* _Work to complete_:
I would like you to restate each record word for word.

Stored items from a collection
──────────

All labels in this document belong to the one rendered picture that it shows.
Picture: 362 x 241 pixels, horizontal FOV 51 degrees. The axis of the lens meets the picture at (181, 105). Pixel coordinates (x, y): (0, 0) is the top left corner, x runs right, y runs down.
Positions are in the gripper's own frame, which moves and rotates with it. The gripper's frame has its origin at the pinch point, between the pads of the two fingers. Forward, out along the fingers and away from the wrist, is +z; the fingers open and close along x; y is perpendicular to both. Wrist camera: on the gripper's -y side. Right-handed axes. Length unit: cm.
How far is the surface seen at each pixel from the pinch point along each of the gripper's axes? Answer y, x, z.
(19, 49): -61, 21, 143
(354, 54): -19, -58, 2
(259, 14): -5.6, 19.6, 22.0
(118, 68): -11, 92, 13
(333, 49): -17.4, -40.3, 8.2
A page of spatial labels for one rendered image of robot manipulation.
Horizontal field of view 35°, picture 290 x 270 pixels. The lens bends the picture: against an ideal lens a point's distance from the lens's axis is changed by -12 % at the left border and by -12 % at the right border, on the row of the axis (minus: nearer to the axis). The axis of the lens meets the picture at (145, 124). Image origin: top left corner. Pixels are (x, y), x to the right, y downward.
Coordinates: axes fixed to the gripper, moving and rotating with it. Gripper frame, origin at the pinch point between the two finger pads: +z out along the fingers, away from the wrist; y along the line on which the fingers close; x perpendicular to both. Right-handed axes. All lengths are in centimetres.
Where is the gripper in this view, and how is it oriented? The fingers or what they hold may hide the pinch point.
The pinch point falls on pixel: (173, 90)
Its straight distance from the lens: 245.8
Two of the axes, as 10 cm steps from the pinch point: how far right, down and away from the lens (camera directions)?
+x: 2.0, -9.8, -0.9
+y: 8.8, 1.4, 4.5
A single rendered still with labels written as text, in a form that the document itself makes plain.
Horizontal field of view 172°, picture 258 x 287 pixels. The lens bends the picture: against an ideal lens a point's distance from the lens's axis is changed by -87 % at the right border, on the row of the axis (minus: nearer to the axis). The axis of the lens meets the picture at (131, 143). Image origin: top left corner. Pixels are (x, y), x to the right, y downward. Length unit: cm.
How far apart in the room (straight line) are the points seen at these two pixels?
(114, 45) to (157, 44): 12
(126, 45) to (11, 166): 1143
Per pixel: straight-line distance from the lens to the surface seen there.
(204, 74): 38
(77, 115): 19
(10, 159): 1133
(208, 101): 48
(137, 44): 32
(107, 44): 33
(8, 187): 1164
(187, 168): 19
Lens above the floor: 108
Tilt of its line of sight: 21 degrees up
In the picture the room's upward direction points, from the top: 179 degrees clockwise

──────────

* _Written answer_:
All labels in this document belong to the one rendered picture that it shows.
Picture: 362 x 241 pixels, horizontal FOV 51 degrees. The axis of the lens meets the picture at (181, 105). Pixel coordinates (x, y): (0, 0) is the top left corner, x runs right, y runs down.
Positions are in the gripper's own frame, which moves and rotates with it. The gripper's frame has its origin at the pinch point, between the pads of the two fingers. Forward, out along the fingers and away from the wrist, is +z; the fingers open and close along x; y is perpendicular to both. Wrist camera: on the gripper's -y side. Right-handed axes. Length unit: cm.
How far is the surface seen at each pixel from the pinch point along each of the gripper's axes? Answer y, x, z.
(19, 49): -61, 21, 143
(354, 54): -19, -58, 2
(259, 14): -5.6, 19.6, 22.0
(118, 68): -11, 92, 13
(333, 49): -17.4, -40.3, 8.2
A page of spatial labels for one rendered image of robot manipulation.
Horizontal field of view 35°, picture 290 x 270 pixels. The lens bends the picture: against an ideal lens a point's distance from the lens's axis is changed by -12 % at the left border and by -12 % at the right border, on the row of the axis (minus: nearer to the axis). The axis of the lens meets the picture at (145, 124). Image origin: top left corner. Pixels are (x, y), x to the right, y downward.
Coordinates: axes fixed to the gripper, moving and rotating with it. Gripper frame, origin at the pinch point between the two finger pads: +z out along the fingers, away from the wrist; y along the line on which the fingers close; x perpendicular to both. Right-handed axes. All lengths are in centimetres.
Where is the gripper in this view, and how is it oriented? The fingers or what they hold may hide the pinch point.
The pinch point falls on pixel: (173, 90)
Its straight distance from the lens: 245.8
Two of the axes, as 10 cm steps from the pinch point: how far right, down and away from the lens (camera directions)?
+x: 2.0, -9.8, -0.9
+y: 8.8, 1.4, 4.5
A single rendered still with labels written as text, in a form that the document itself makes plain.
Horizontal field of view 172°, picture 258 x 287 pixels. The lens bends the picture: against an ideal lens a point's distance from the lens's axis is changed by -87 % at the right border, on the row of the axis (minus: nearer to the axis). The axis of the lens meets the picture at (131, 143). Image origin: top left corner. Pixels are (x, y), x to the right, y downward. Length unit: cm.
How far apart in the room (straight line) are the points seen at these two pixels?
(114, 45) to (157, 44): 12
(126, 45) to (11, 166): 1143
Per pixel: straight-line distance from the lens to the surface seen there.
(204, 74): 38
(77, 115): 19
(10, 159): 1133
(208, 101): 48
(137, 44): 32
(107, 44): 33
(8, 187): 1164
(187, 168): 19
Lens above the floor: 108
Tilt of its line of sight: 21 degrees up
In the picture the room's upward direction points, from the top: 179 degrees clockwise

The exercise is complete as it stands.